Il y a, d’abord, l’école de type moderne. Elle a ouvert à Abiba Dafia les autoroutes du savoir et de la connaissance. Certes, dans toutes nos contrées, il y a des femmes valeureuses. Mais elles sont souvent pénalisées pour déficit de cette plus-value décisive que seule apporte l’école.

Il y a, ensuite, l’expérience professionnelle. Abiba Dafia a exercé le métier qu’elle a appris. Elle a acquis une expérience certaine, doublée d’une certaine autonomie financière. Sa montée régulière en grades achève de la désigner comme un bon produit avec lequel on doit compter.
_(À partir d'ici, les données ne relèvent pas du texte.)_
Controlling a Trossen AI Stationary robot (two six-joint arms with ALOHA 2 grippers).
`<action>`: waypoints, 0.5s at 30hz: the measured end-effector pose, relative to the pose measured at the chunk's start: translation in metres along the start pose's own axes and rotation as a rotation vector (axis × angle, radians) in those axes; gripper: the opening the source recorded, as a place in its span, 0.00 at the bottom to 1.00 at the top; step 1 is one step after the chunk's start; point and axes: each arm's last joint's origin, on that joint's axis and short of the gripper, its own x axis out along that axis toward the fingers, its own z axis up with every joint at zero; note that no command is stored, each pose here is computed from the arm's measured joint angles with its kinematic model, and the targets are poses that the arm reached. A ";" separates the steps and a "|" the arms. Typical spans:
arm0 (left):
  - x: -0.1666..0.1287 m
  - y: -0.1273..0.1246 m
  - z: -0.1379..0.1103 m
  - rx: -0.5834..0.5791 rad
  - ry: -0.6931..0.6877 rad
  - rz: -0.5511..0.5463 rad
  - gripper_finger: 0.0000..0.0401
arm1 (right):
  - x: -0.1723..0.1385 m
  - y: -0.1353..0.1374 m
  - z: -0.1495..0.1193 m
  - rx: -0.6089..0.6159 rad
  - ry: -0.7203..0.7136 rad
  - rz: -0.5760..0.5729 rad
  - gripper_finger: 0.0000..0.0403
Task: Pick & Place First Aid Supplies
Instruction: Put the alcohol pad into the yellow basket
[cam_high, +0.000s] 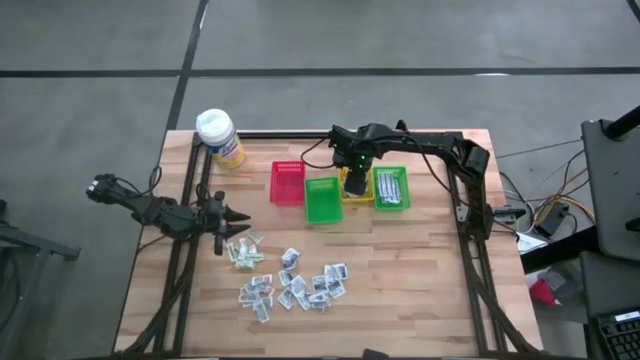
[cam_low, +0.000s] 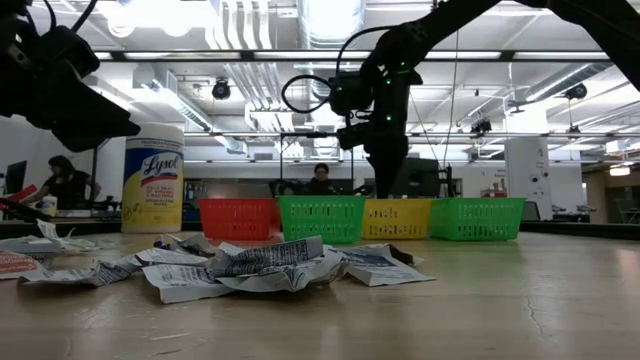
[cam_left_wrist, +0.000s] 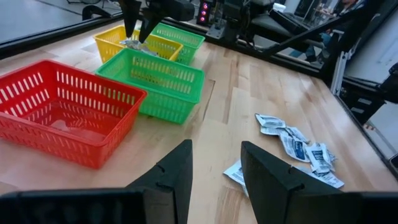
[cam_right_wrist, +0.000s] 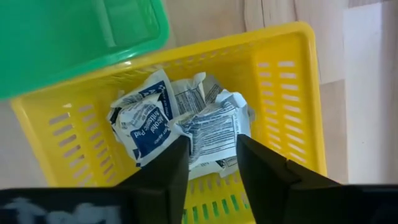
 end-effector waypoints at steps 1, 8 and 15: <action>0.000 0.000 0.000 -0.010 -0.001 -0.001 0.33 | 0.000 0.000 0.000 -0.007 0.000 0.000 0.35; 0.000 0.000 0.000 -0.068 -0.001 -0.001 0.33 | 0.000 0.000 0.000 -0.073 0.003 0.001 0.47; 0.000 0.000 0.000 -0.103 -0.001 -0.001 0.33 | 0.000 0.001 -0.003 -0.121 0.029 0.003 0.53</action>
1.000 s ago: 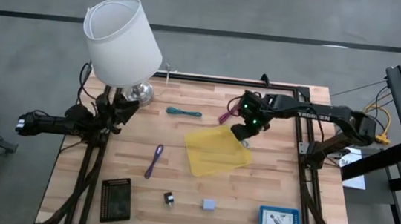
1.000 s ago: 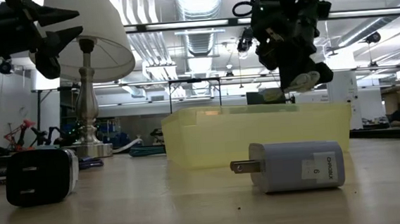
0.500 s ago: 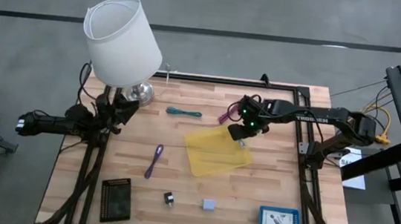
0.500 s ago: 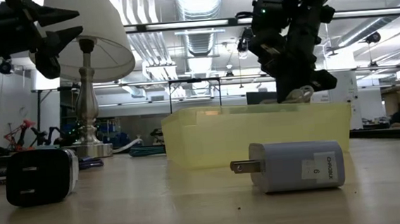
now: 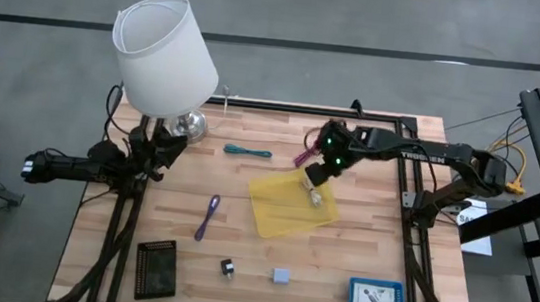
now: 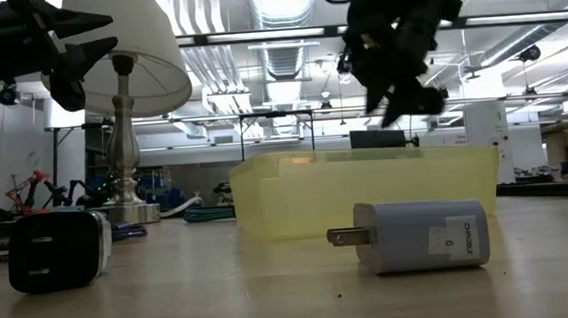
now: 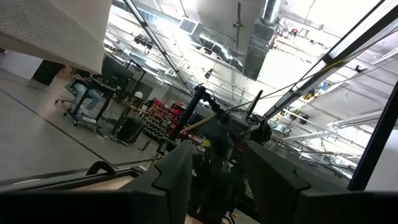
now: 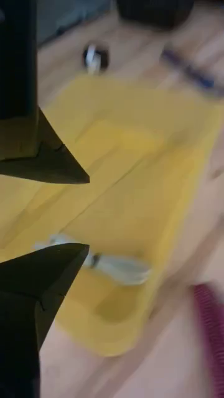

Il y a, enfin, l’école du commandement aux postes de sous-préfet à Kérou et à Natitingou. Elle y a appris à diriger et à gérer les hommes. Tâche difficile s’il en est. Constatons, de ce fait, que Abia Dafia, maire de Kérou, n’est pas et ne peut être le fruit d’une génération spontanée. Elle s’est forgée sur l’enclume du devoir. Elle a muri à l’ombre d’une solide expérience des êtres et des choses. Un proverbe mauritanien nous apprend (Citation): «Qui est amoureux des perles plonge dans la mer». (Fin de citation). Il faut croire que nos amazones se reconnaissent, de temps en temps, dans certaines de nos contemporaines et s’y réincarnent. Abia Dafia en est un exemple.